Monday, April 12, 2004

i don't have my doc appt until 8:45 but here I am at 7:15 halfway ready. my mom bought me this cute shirt that I had planned on wearing today. however, it seems that most of the clothes from the Motherhood maternity store are low cut and ill fitting in the chest area. i guess the size of my belly is not proportional to the size of my boobs right now. i'll have to try to find a safety pin.

Cory is in a strange snappy mood this morning. oh oh, i think he just ran out of hot water too.... not a good start to the morning.

About the grandmother thing...

My aunt called me several months ago and said that she would like to give us a shower at her church (this is the church where I grew up and I know a lot of people there still). the date she picks and (sort of) asks me about is May 15. i say, "that may be too late if i have to go on bed rest." she says "oh we'll just have it without you." great. ok.

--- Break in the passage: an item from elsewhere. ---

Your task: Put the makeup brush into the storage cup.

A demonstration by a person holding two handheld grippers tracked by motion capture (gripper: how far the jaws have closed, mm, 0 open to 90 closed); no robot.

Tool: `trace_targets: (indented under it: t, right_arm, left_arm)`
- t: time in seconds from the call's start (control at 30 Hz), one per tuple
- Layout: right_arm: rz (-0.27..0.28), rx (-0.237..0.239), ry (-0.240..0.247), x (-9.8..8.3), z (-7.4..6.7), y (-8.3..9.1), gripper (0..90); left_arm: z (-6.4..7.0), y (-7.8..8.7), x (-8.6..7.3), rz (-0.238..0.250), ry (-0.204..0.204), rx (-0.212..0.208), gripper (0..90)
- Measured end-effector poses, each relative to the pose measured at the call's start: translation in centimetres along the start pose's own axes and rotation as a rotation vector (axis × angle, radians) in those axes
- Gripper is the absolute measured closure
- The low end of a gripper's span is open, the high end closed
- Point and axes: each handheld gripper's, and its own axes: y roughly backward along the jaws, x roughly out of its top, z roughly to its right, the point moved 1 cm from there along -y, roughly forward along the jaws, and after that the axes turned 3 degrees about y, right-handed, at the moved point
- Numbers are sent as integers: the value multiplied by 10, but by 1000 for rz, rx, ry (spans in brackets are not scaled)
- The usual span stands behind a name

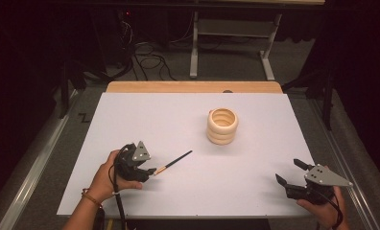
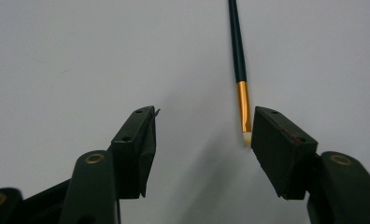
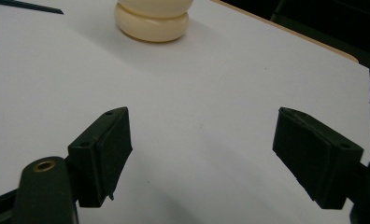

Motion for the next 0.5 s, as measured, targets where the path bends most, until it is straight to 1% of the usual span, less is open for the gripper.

Then we find out that my brother Eli is graduating from college on the same day. can't have it then. my grandmother calls me and says that in talking to my aunt, that she can't plan another shower until June. i say, "well, i will probably not be able to come and the babies may even be here by then." she kept pressing me and asking me about dates. i said april or may would probably be better. she said that my aunt wouldn't be able to do anything until June because of trying to deal with my cousin's problems (this is another story for another time). as far as i know, there has not been a shower planned. when my grandmother told my mom about the "situation," my mom says, "well, i think they were really counting on that shower."

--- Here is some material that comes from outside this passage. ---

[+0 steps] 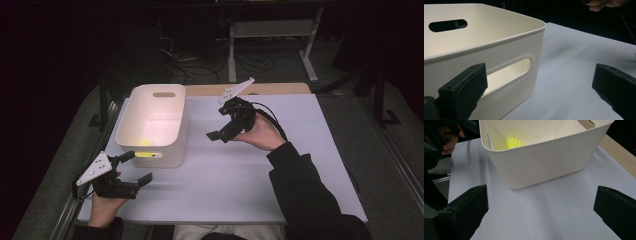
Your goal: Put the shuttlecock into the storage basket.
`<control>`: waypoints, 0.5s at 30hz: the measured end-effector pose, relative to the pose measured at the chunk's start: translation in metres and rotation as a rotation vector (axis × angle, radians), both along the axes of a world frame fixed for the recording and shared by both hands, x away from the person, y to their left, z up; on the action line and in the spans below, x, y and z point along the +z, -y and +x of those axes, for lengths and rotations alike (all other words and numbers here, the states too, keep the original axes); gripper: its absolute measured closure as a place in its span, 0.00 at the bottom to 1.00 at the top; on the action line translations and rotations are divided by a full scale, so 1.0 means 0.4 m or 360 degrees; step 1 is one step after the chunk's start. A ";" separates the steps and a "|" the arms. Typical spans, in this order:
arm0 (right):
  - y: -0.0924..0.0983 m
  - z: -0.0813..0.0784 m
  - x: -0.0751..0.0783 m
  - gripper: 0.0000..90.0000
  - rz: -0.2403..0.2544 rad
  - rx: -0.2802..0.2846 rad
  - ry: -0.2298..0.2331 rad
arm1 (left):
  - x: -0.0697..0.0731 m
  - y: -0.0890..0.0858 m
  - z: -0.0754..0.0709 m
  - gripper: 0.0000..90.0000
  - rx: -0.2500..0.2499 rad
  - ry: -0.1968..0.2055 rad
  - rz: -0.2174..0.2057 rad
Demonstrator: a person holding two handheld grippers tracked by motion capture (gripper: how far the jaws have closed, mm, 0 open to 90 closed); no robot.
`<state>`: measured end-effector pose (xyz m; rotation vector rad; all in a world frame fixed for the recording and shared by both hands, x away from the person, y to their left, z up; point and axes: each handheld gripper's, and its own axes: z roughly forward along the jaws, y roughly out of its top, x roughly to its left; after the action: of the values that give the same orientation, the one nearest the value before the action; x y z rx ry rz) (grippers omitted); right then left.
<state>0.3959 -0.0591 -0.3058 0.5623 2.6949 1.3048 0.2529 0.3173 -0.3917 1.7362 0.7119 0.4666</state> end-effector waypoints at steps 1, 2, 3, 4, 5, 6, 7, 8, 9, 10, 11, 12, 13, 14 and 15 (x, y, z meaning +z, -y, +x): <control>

so saturday my grandmother keeps pestering me with "what else do you need? what else do you need?" i'm trying to tell her that i really don't know because i am having another shower in a couple of weeks. according to my mom, she had to hear my grandmother say this much more than i did; they rode together to the shower. i asked my mom why she thought she was being that way. her theory is that my grandmother feels guilty about the shower and wants to buy her way out of it. that was my theory, too. i'm glad that we concur on the insanity of the rest of my family.

it's not that i am greedy or anything. i just think it is pretty crappy for your own family to say they will do this for you and then back out because someone else's problems are so huge. they just want to have the crisis du jour to make them feel better. don't get me wrong, i love my family, but it is pretty hurtful for them to be this way. i feel bad for my mom because this is her mother and her sister that are acting this way. she keeps saying, "shame on them."

i want to say something to them, but i'm not sure what. my aunt called one day the week after our vacation and i was not feeling well. she said, "ok i'll call back some other time and we can talk about Savannah and babies." what does that mean? i suppose that i could call her and ask if they were still planning on having the shower. i might do that.